Para penggemar Roma, yang dikenal sangat loyal dan vokal, menyuarakan kekecewaan mereka di media sosial. Tagar #ForzaRoma sempat trending, namun kali ini lebih banyak diisi dengan keluhan dan kritik.

Media-media olahraga di Italia pun menyoroti kekalahan ini sebagai “kejutan besar” dan mempertanyakan kesiapan Roma menghadapi musim ini. Beberapa memprediksi bahwa ini bisa menjadi awal dari jalan terjal bagi I Lupi.

Jalan Terjal I Lupi di Musim Ini

Kekalahan dari tim yang secara kualitas di atas kertas jauh di bawah mereka, harus menjadi peringatan serius bagi Roma. Kompetisi domestik dan Eropa menuntut konsistensi.

Mereka perlu segera berbenah, memperbaiki disiplin tim, dan menemukan solusi untuk mengatasi tekanan saat bermain di bawah tekanan. Musim masih panjang, namun setiap poin sangat berharga.

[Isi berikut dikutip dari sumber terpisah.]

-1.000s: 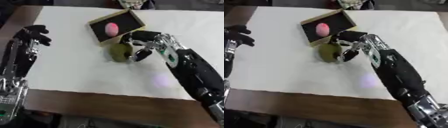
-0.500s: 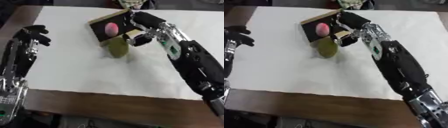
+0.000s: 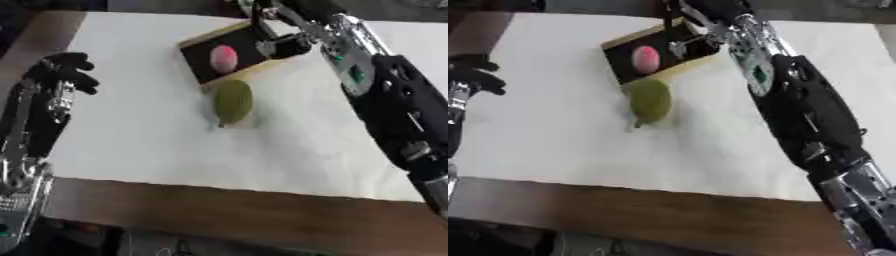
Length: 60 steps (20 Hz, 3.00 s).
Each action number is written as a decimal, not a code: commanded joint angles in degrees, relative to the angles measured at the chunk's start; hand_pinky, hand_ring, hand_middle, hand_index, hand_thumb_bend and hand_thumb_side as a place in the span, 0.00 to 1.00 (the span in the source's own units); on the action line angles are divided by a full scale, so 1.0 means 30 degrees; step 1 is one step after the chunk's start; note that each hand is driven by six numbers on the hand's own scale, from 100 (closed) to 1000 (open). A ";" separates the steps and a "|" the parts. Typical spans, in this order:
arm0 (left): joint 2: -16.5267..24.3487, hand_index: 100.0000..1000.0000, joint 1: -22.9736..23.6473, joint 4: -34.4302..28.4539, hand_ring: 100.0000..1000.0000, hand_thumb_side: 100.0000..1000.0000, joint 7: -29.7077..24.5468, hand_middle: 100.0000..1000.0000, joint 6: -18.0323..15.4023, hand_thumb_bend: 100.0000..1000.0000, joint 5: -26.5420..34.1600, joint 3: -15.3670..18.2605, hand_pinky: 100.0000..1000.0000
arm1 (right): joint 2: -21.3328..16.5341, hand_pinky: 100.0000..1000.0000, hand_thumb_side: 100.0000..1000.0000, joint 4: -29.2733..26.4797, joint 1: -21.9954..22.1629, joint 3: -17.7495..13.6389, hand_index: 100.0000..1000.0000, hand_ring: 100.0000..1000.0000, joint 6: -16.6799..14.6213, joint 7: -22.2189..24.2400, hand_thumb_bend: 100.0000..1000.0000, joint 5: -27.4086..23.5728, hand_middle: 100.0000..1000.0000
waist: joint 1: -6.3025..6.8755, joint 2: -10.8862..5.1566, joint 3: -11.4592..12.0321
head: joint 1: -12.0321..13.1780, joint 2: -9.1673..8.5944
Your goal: Pick up objects on the table and place them in the box.
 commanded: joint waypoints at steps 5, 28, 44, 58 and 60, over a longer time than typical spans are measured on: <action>0.0271 0.72 -0.0126 -0.0337 0.51 0.68 -0.0065 0.56 -0.0041 0.00 0.0117 0.0046 0.49 | -0.0043 0.79 0.06 0.1133 -0.0384 -0.0524 0.59 0.73 0.0029 -0.0015 0.00 0.0489 0.63 | 0.0037 -0.0385 0.0036 | -0.0115 0.0088; 0.0296 0.72 -0.0132 -0.0311 0.51 0.68 -0.0073 0.56 -0.0036 0.00 0.0032 0.0086 0.49 | 0.0407 0.82 0.49 -0.0533 0.0566 0.1821 0.95 0.80 -0.2749 0.7695 0.00 -0.2201 0.80 | 0.0040 -0.0345 -0.0141 | 0.0046 0.0088; 0.0253 0.72 -0.0141 -0.0316 0.51 0.68 -0.0097 0.56 -0.0028 0.00 -0.0010 0.0099 0.49 | 0.1237 0.82 0.72 0.0821 0.1701 0.2059 0.96 0.82 -0.3058 0.8963 0.00 -0.0856 0.82 | 0.0046 -0.0281 -0.0191 | 0.0046 0.0088; 0.0241 0.72 -0.0161 -0.0313 0.51 0.68 -0.0100 0.56 -0.0022 0.00 -0.0028 0.0111 0.49 | 0.1580 0.82 0.37 0.2035 0.1929 0.1580 0.91 0.80 -0.3522 0.7806 0.00 0.1755 0.78 | 0.0015 -0.0280 -0.0187 | 0.0075 0.0088; 0.0244 0.72 -0.0155 -0.0313 0.51 0.68 -0.0098 0.56 -0.0020 0.00 -0.0028 0.0112 0.49 | 0.1569 0.80 0.16 0.1935 0.1922 0.1571 0.85 0.75 -0.3541 0.7493 0.00 0.1875 0.68 | 0.0013 -0.0285 -0.0188 | 0.0082 0.0088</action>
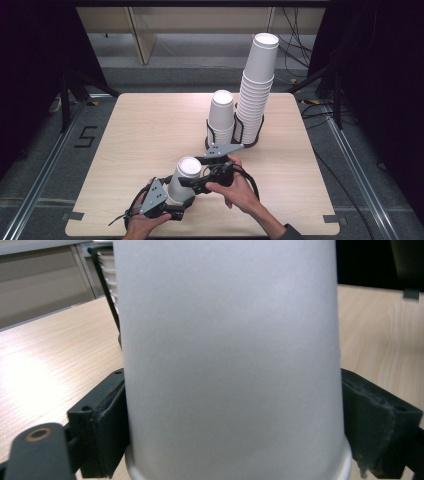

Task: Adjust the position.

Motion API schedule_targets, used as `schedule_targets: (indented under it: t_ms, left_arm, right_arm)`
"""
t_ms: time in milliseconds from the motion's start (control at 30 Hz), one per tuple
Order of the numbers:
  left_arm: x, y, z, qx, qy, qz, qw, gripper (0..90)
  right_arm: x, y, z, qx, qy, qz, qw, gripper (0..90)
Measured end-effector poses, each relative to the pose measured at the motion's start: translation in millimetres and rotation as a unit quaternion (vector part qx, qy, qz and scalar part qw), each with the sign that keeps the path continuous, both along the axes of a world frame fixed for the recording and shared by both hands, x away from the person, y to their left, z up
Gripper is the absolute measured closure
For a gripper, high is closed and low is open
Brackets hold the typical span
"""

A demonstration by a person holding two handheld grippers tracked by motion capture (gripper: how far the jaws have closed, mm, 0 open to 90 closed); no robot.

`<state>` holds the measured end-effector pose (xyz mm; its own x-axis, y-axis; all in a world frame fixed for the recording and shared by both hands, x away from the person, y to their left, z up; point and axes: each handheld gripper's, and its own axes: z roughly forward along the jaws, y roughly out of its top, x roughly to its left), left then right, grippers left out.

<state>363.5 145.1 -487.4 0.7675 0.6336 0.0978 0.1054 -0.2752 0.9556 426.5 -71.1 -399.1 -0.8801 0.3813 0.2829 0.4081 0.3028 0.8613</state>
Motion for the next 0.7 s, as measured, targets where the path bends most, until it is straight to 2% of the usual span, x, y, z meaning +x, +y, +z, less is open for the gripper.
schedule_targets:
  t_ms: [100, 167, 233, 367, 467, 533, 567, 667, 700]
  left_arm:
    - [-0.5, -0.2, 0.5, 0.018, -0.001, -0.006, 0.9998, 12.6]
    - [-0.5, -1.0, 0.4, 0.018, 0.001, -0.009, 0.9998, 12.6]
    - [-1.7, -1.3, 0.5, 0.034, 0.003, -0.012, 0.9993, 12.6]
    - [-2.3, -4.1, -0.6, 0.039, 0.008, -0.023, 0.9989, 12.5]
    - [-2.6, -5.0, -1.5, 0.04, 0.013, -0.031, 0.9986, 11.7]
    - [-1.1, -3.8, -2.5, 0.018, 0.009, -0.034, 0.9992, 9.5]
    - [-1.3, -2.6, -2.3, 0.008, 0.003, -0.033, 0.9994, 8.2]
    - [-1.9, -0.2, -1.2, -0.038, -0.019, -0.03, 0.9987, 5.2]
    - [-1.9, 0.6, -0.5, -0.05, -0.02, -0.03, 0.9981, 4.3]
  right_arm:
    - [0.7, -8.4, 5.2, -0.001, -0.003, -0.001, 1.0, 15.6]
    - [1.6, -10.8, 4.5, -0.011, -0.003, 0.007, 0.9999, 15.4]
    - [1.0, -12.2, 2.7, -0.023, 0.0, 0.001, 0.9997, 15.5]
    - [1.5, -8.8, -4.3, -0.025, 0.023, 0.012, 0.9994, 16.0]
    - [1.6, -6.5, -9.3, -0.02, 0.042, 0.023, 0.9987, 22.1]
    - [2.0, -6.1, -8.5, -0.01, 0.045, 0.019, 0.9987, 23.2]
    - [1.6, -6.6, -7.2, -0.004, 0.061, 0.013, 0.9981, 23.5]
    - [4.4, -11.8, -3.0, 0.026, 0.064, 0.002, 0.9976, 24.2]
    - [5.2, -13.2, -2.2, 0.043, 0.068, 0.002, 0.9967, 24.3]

Pertandingan ini mengajarkan bahwa dalam , apapun bisa terjadi. Status dan nama besar tak menjamin kemenangan. Kegigihan, disiplin, dan kemampuan beradaptasi di lapangan adalah kunci, dan di laga ini, Como membuktikannya.

Advertisment

Ikuti Saluran WhatsApp Kami

Dapatkan update berita terkini dari GSMSummit.id langsung di WhatsApp Anda.